Whenever "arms" appears in a line, please copy that line from the data.
Exercise input START
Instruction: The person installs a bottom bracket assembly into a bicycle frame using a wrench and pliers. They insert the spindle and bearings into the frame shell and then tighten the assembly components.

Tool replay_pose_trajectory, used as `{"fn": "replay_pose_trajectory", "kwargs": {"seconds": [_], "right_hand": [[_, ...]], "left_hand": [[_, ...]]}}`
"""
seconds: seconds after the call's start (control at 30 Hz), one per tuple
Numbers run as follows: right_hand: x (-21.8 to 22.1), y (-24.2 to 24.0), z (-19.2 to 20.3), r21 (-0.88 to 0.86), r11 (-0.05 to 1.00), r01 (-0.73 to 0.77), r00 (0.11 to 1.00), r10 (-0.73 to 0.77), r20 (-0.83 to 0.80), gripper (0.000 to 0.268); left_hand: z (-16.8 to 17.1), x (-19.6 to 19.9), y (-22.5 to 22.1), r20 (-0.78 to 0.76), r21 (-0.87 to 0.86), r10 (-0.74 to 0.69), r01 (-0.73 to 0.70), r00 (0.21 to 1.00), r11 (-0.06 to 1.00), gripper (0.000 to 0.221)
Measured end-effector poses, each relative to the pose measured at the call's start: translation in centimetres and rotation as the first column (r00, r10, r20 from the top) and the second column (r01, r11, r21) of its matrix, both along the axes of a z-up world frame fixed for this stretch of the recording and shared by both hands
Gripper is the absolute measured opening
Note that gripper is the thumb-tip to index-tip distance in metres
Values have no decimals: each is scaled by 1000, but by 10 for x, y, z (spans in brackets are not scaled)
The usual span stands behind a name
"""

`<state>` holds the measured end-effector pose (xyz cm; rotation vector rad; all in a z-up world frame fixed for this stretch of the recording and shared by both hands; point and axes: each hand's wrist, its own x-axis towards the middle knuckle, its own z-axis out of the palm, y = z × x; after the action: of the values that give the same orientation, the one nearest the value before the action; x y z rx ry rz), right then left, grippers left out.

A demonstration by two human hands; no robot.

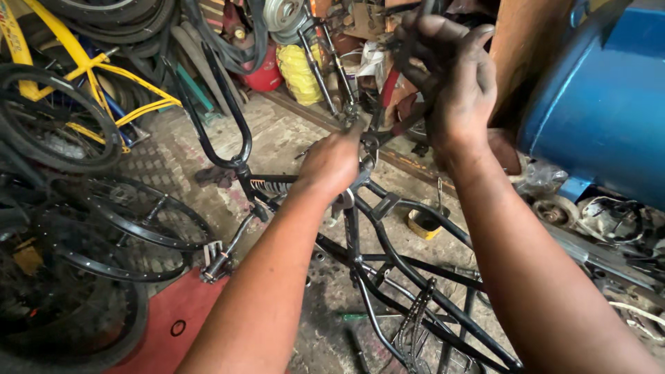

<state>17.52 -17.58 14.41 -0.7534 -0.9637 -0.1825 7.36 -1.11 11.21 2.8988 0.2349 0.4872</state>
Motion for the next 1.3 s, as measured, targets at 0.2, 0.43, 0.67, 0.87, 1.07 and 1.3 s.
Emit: {"fn": "replay_pose_trajectory", "kwargs": {"seconds": [0.2, 0.43, 0.67, 0.87, 1.07, 1.3], "right_hand": [[3, 11, -5, -71, 991, -117, 993, 118, 8, 76], [10, 16, -10, -53, 984, -170, 985, 171, 26, 74], [-4, -7, -34, 61, 986, -156, 987, 158, -37, 71], [-5, 2, -25, 142, 946, -292, 952, 302, -55, 53], [4, 3, -19, 39, 947, -320, 937, 323, -133, 69], [30, 24, -19, 23, 976, -215, 962, 215, -165, 47]], "left_hand": [[-17, 8, 8, 55, 35, 16, -18, 998, 999, 41], [-27, 10, 7, 130, 54, 32, -40, 991, 998, 39], [-34, 8, 9, 202, 66, -48, 35, 978, 997, 45], [-41, 14, 10, 167, 120, -21, 1, 986, 993, 47], [-40, 13, 12, 201, 145, -43, 14, 979, 989, 45], [-45, 18, 16, 250, 109, -36, 9, 968, 994, 36]]}}
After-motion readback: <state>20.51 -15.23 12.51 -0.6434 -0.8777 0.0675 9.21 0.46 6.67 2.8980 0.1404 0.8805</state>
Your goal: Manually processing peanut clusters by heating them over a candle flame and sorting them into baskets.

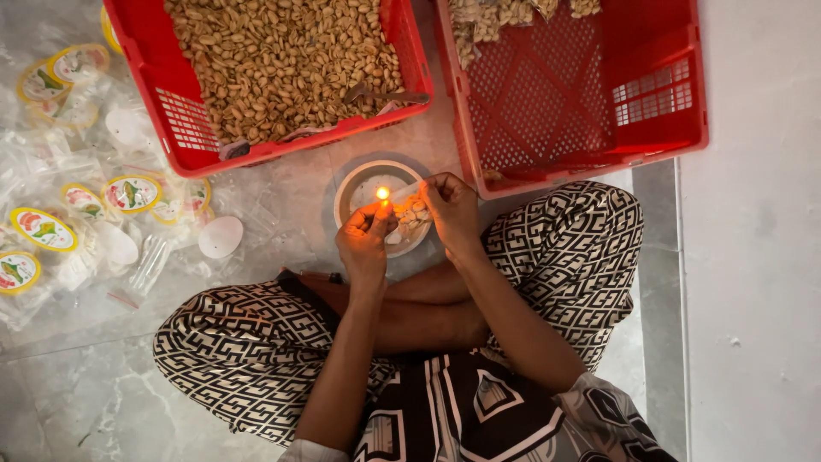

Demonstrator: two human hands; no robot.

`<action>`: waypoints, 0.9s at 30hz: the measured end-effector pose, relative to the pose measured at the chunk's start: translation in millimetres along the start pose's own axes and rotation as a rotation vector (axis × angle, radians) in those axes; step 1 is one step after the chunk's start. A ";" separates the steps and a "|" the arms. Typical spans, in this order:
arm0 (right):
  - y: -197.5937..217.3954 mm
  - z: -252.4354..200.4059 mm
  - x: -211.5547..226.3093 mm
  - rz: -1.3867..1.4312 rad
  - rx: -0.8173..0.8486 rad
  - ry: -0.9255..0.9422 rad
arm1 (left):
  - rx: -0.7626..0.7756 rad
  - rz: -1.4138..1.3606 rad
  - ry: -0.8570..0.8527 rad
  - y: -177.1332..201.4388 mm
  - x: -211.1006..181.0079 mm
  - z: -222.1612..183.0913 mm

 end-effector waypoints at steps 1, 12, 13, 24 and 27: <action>0.6 -0.4 0.5 0.000 -0.001 0.000 | 0.000 0.000 0.000 -0.9 -3.3 -1.4; -7.0 -0.3 -0.2 0.013 0.011 -0.006 | -0.039 -0.012 -0.010 4.1 -8.3 -2.1; -8.0 -1.6 1.3 0.013 0.013 -0.007 | -0.041 -0.011 -0.010 5.3 -9.9 -2.6; -23.2 -4.0 -3.3 0.009 0.064 0.037 | -0.112 -0.071 0.013 18.8 -14.7 -3.2; -26.9 -11.6 4.8 0.016 0.073 0.032 | -0.133 -0.085 0.017 22.7 -15.7 -5.5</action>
Point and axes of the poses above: each hand's wrist, its own z-axis towards the middle knuckle, its own y-axis out of the back of the hand, x = y × z, the point moved 6 cm from there along z, towards the middle knuckle, and after that the axes turned 8 degrees about -z, right-handed, at the moved point
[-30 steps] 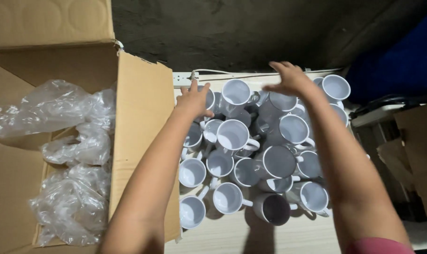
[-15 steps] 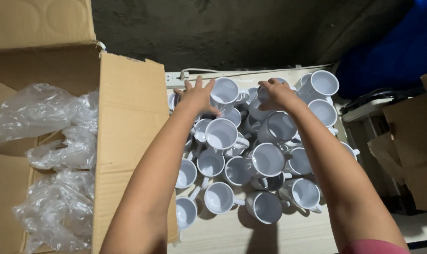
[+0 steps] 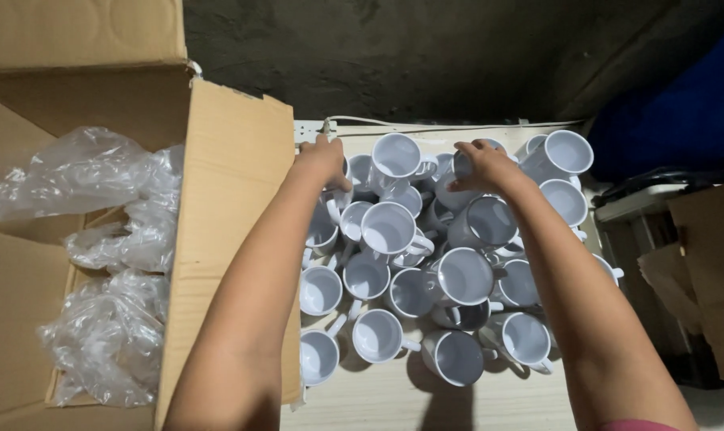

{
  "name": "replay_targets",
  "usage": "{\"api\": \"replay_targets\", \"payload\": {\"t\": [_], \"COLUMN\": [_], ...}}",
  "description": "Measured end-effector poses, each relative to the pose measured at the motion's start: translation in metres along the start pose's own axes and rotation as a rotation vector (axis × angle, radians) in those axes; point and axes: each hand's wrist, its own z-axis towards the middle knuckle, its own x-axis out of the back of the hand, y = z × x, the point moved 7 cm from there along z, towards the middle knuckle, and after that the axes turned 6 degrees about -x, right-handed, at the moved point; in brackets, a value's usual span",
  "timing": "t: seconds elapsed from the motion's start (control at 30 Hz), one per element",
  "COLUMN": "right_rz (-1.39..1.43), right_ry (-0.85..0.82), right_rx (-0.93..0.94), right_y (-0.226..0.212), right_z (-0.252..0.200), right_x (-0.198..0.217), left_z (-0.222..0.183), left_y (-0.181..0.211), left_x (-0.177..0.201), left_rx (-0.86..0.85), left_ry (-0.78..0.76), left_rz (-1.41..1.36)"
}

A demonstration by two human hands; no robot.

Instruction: Unpacking white ceramic mugs from a cardboard box and arranging them on a table in a workshop.

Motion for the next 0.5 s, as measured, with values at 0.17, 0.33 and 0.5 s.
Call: {"api": "replay_targets", "payload": {"t": [0.17,0.33,0.5], "right_rz": [0.001,-0.008,-0.004], "right_ry": [0.034,0.053,0.06], "right_rx": [0.002,-0.006,-0.008], "right_y": [-0.003,-0.002,-0.002], "right_z": [-0.006,-0.007,-0.009], "right_x": [0.003,0.0,0.003], "left_z": [-0.013,-0.015,-0.019], "left_y": [0.013,0.012,0.013], "left_x": [-0.003,-0.006,-0.002], "left_rx": [-0.034,-0.036,-0.05], "left_ry": [-0.058,-0.042,-0.012], "left_rz": [0.064,0.076,0.061]}}
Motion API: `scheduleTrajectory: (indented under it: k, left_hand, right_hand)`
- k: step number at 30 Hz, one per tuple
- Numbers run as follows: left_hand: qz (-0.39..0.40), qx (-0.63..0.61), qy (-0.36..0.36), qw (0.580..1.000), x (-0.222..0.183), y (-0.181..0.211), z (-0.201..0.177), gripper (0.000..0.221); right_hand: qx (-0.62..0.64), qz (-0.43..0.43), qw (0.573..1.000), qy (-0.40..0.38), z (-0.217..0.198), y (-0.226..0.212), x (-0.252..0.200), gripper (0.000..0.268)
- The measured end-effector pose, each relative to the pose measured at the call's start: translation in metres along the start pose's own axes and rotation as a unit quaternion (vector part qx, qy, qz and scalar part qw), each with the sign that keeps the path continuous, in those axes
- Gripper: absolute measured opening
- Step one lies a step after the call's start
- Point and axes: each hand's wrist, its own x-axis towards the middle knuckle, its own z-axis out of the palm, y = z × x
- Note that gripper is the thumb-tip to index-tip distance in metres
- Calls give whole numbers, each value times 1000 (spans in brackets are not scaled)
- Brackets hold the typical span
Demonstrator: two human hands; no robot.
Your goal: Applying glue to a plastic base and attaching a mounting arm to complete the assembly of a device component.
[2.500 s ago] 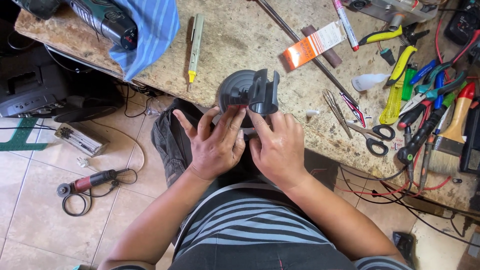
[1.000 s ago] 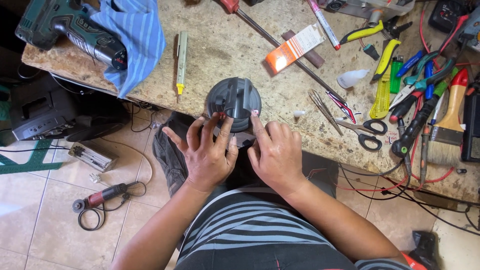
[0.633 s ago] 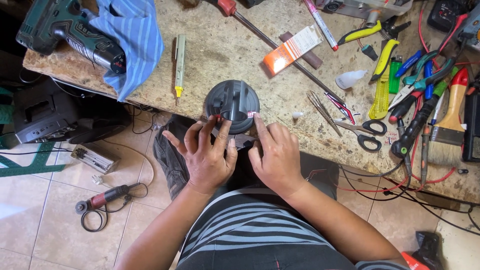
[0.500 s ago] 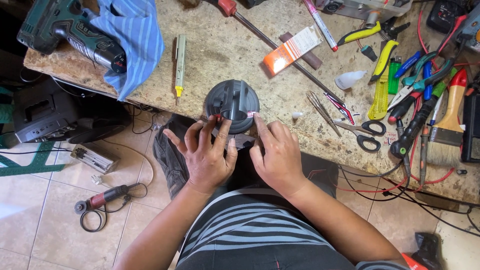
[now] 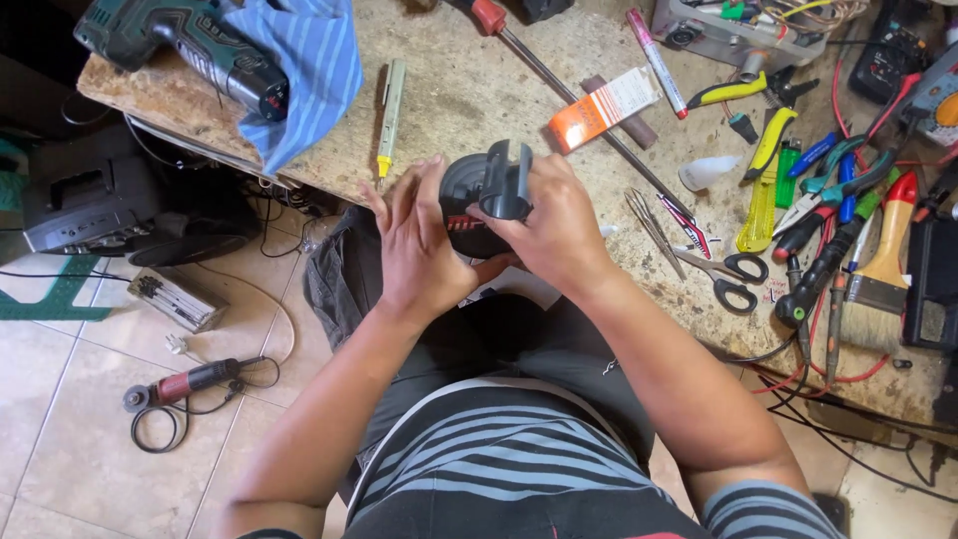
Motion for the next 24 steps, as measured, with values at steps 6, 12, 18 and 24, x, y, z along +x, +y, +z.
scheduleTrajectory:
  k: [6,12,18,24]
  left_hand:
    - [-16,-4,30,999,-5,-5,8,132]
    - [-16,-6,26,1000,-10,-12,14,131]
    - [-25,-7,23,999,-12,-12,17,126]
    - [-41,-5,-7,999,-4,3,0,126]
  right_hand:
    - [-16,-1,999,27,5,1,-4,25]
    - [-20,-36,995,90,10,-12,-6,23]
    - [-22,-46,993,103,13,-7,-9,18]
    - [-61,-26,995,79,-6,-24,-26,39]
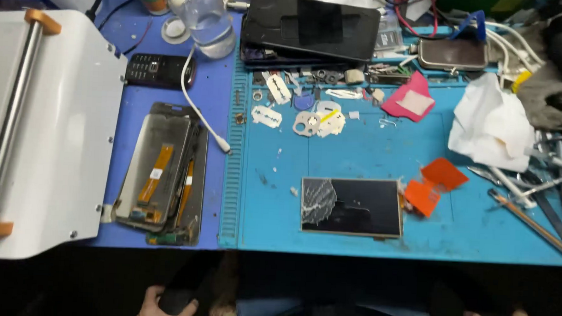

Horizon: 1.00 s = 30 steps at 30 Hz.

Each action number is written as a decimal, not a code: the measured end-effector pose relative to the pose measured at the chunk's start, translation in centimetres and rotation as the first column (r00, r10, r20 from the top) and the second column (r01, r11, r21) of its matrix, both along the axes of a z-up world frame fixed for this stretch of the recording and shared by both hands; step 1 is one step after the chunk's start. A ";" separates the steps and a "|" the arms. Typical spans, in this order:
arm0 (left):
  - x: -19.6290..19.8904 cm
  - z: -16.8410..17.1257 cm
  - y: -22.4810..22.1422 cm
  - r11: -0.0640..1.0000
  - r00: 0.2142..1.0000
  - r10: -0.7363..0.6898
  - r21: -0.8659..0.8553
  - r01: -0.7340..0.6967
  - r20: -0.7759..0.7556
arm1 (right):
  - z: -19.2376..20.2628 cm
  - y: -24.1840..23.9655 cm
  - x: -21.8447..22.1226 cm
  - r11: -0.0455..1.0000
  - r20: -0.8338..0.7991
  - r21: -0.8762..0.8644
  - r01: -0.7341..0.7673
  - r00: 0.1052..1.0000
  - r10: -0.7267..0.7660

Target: The person uses an orange plastic pry tool to carefully scrape and remove broken glass fragments from the surface of a cracked smartphone screen. They hold the screen steady with their left hand while working the tool along the edges and across the damaged area.

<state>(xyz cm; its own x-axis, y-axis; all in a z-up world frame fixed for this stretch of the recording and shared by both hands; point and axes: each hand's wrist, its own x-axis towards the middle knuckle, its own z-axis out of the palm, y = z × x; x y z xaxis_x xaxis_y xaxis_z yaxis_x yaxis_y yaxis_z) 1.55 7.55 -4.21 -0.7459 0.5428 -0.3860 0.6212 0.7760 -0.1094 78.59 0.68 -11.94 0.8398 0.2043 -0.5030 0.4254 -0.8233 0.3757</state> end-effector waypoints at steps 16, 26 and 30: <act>2.2 3.5 3.3 0.996 0.990 -0.018 0.086 0.006 0.142 | 7.0 1.7 -3.6 0.999 -0.010 0.024 0.040 0.999 -0.040; 3.9 7.7 3.2 0.997 0.999 -0.002 -0.079 0.005 0.040 | 7.3 1.9 -3.0 0.991 -0.159 0.060 -0.123 0.979 0.131; 3.4 5.6 2.4 0.944 0.951 -0.307 -0.136 0.301 -0.026 | 9.1 3.2 -4.8 0.961 -0.202 0.016 -0.277 0.940 0.274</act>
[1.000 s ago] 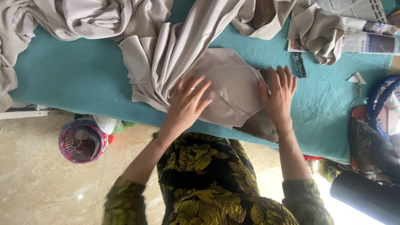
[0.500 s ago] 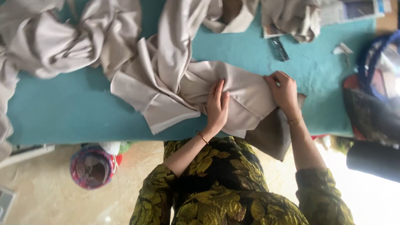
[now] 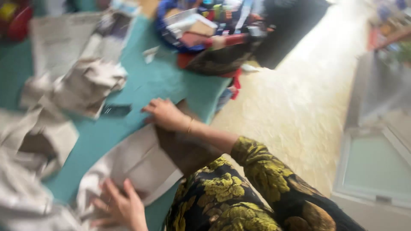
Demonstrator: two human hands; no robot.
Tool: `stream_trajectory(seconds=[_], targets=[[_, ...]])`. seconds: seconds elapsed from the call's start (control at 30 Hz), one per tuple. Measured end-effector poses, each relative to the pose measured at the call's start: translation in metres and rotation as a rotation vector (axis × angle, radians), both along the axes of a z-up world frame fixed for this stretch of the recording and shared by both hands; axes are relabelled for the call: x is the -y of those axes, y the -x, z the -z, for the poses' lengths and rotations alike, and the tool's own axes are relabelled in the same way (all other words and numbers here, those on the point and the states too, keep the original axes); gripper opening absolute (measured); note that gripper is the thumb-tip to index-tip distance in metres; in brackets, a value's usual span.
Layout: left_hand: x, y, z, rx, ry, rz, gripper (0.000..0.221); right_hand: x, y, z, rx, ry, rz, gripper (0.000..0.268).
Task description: Ironing and folding fabric pieces on a work table in a garment factory
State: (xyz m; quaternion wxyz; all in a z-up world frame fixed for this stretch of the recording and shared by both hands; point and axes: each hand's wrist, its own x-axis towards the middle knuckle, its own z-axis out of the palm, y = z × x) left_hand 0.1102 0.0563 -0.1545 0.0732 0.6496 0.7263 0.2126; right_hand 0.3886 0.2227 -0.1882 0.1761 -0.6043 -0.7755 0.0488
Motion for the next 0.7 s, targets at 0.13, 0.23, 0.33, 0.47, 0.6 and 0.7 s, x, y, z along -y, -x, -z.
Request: stream_trajectory(seconds=[0.13, 0.23, 0.33, 0.47, 0.6, 0.7], targets=[[-0.008, -0.036, -0.006, 0.143, -0.334, 0.242, 0.062, 0.057, 0.020, -0.011, -0.129, -0.161, -0.240, 0.055], [0.000, -0.070, 0.012, -0.059, -0.129, 0.386, 0.082, 0.075, 0.022, -0.017, 0.019, -0.112, -0.278, 0.057], [-0.003, -0.066, 0.008, -0.085, -0.106, 0.417, 0.085, 0.066, 0.019, -0.009, 0.011, -0.059, -0.244, 0.051], [-0.004, -0.072, 0.006, -0.082, -0.078, 0.410, 0.087, 0.055, 0.011, -0.016, -0.043, -0.033, -0.269, 0.051], [0.002, -0.062, 0.028, -0.104, -0.136, 0.424, 0.081, 0.052, 0.010, -0.019, -0.073, -0.017, -0.279, 0.051], [0.008, -0.052, 0.050, -0.152, -0.219, 0.436, 0.079, 0.052, 0.009, -0.023, -0.107, -0.016, -0.275, 0.049]])
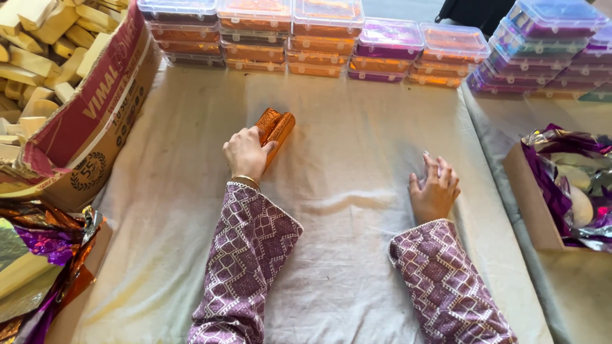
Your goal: Wrapping items in decorative foil and placing them into clear plastic containers.
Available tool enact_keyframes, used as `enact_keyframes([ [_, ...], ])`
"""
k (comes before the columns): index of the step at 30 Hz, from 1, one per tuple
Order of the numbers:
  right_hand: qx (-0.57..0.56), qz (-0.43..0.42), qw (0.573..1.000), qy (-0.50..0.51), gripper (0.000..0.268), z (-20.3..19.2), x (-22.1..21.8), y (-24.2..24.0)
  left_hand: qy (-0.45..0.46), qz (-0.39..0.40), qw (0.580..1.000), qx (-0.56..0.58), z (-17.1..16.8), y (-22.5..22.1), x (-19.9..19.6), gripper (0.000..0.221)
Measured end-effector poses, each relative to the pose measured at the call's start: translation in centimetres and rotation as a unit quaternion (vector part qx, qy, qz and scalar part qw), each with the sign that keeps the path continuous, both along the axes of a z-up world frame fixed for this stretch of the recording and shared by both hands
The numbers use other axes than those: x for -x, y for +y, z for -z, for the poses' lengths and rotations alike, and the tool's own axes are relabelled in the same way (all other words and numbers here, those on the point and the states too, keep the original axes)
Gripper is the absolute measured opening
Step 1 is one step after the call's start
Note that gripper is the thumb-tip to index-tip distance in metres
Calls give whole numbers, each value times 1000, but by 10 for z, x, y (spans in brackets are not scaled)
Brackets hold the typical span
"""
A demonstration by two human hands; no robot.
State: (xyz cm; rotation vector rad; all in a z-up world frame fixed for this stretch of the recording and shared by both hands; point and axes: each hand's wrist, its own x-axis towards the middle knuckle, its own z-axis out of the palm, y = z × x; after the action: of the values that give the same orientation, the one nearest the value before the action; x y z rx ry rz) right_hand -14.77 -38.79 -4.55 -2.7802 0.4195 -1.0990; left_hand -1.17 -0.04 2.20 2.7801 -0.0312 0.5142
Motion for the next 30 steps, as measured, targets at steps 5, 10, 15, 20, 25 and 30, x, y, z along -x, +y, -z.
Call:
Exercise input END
__Solution for this exercise__:
`<action>`: waypoints, 0.9s at 30hz: the measured end-effector pose, relative to the pose measured at the chunk's start: translation in millimetres along the start pose's own axes and rotation as a rotation vector (axis × angle, radians) in those axes; step 1 is one step after the chunk's start. A ";" separates the steps and a "|" the arms. Typical spans, in this order:
Each action number is written as a decimal, not a code: the measured end-effector pose relative to the pose measured at the chunk's start, translation in centimetres and rotation as the first column (r00, r10, r20 from the top) and the second column (r01, r11, r21) of its matrix, both along the axes of a z-up world frame fixed for this stretch of the recording and shared by both hands; step 1 is one step after the chunk's start. A ";" separates the steps and a "|" the arms. Typical spans, in this order:

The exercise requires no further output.